Fort Wayne, Ind. — General Motors Co.'s new carbon fiber pickup box for the GMC Sierra is the tip of the iceberg for what the automaker could do with the lightweight material.
While automakers have used carbon fiber for supercars and sparingly in other vehicles, including the Chevrolet Corvette, future use cases from GM are expected to be more apparent and accessible for everyday vehicle buyers.
The most logical expansion for the GMC-branded CarbonPro box is for the boxes of the Sierra's sibling, the Chevrolet Silverado 1500, as well as GM's next-generation midsize and heavy-duty pickups. The possibilities grow from there, though they're largely dependent on cost.
"It's a structural material," said Mark Voss, engineering group manager for Detroit-based GM's pickup boxes. "Logically, you could deduce that if we make it out of steel, we could make it out of carbon."
Voss, who declined to comment on any potential future use cases, said it's a matter of "wherever it makes business sense, wherever it makes consumer sense."
GM determined the pickup box made the most sense as a way to create scale and bring the cost down — a similar strategy to Ford Motor Co.'s decision to switch to aluminum bodies for its pickups and SUVs.

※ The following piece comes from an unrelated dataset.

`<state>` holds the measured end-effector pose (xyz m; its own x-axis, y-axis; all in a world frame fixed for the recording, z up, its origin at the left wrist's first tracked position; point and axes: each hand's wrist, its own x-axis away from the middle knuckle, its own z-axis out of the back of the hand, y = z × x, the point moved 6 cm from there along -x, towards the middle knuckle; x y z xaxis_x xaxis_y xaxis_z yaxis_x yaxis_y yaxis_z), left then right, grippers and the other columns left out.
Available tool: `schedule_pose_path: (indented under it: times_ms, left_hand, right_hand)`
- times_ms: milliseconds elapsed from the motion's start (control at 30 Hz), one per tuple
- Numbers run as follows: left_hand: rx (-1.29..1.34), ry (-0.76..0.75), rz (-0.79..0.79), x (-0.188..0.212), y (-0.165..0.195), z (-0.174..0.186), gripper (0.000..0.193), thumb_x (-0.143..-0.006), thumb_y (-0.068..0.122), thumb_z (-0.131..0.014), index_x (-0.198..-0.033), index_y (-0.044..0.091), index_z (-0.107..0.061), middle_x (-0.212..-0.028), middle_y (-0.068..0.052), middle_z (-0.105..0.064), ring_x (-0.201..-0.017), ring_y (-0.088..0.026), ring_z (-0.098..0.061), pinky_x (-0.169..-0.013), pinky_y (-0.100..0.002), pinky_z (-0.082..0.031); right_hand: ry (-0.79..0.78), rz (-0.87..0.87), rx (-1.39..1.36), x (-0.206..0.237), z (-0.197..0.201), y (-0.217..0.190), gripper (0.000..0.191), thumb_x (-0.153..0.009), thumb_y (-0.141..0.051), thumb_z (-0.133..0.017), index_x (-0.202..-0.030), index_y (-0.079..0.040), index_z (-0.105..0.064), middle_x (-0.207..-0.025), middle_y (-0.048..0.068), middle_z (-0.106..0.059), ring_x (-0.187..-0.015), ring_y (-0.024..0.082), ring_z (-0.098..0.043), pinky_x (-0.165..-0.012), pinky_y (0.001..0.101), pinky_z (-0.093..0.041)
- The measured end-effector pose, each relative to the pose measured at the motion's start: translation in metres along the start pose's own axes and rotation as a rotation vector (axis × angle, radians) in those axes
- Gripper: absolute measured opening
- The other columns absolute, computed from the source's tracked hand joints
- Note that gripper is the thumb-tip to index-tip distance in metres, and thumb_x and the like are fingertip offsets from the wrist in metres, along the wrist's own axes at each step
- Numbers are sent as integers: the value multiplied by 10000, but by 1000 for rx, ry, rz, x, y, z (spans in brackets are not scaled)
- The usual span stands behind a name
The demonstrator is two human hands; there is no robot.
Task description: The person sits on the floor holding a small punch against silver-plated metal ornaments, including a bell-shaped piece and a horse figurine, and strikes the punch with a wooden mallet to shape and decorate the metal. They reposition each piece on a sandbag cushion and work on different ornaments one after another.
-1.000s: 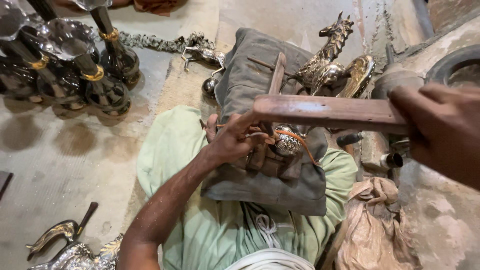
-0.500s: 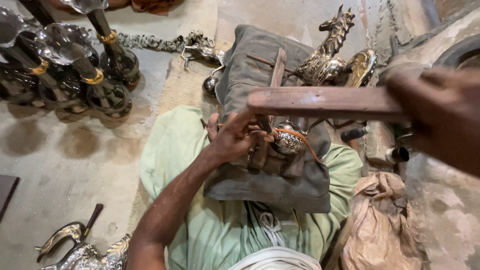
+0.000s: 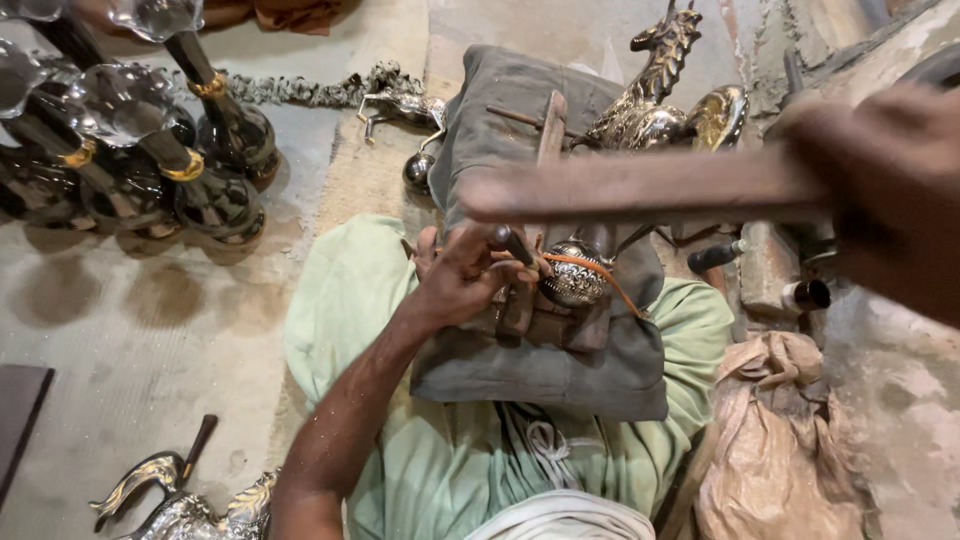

Starting with a carbon fiber box on high-end Denali and AT4 models of the 2019 GMC Sierra — available beginning early summer — also allowed GM and its supplier partner, Japan-based Teijin Ltd.'s Continental Structural Plastics, to do less testing to get to market than with an occupant compartment such as the cab.
Voss, who previously led carbon fiber development for Corvettes, said GM still had to do significantly more development, testing and validation for the carbon fiber box than it would have with a typical steel bed.
"Steel boxes have been around for 100 years; you don't have to do that level of developmental work on a steel box," he said, adding that GM has been working for eight years on the carbon fiber box. "Once you do the production design, you validate it [by the] normal process."
Part of that process unexpectedly created a marketing campaign that poked holes at Ford's use of aluminum in its pickup beds.
While testing the durability of the carbon fiber box, GM benchmarked it against other pickups, including its own trucks and the F-150, by throwing objects such as sledgehammers and cinder blocks onto the bed.
While the objects barely impacted the carbon fiber, if at all, engineers recorded videos of some objects piercing Ford's aluminum bed.
Those videos led to a 2016 marketing campaign for the current-generation Chevrolet Silverado, which had less damage than the aluminum bed.
"That whole scenario was based off the CarbonPro," Voss said. "At the time we couldn't set that third truck in the commercial showing the CarbonPro."
The carbon fiber box is being produced at a Continental Structural Plastics facility outside Fort Wayne, near where GM produces the Sierra and Silverado 1500 models.
The process includes presses and other equipment specifically developed for carbon fiber, including a massive, GM-owned 3,600-ton press that makes the main components of the box, including the bed and sides.
GM hasn't announced pricing for the CarbonPro box.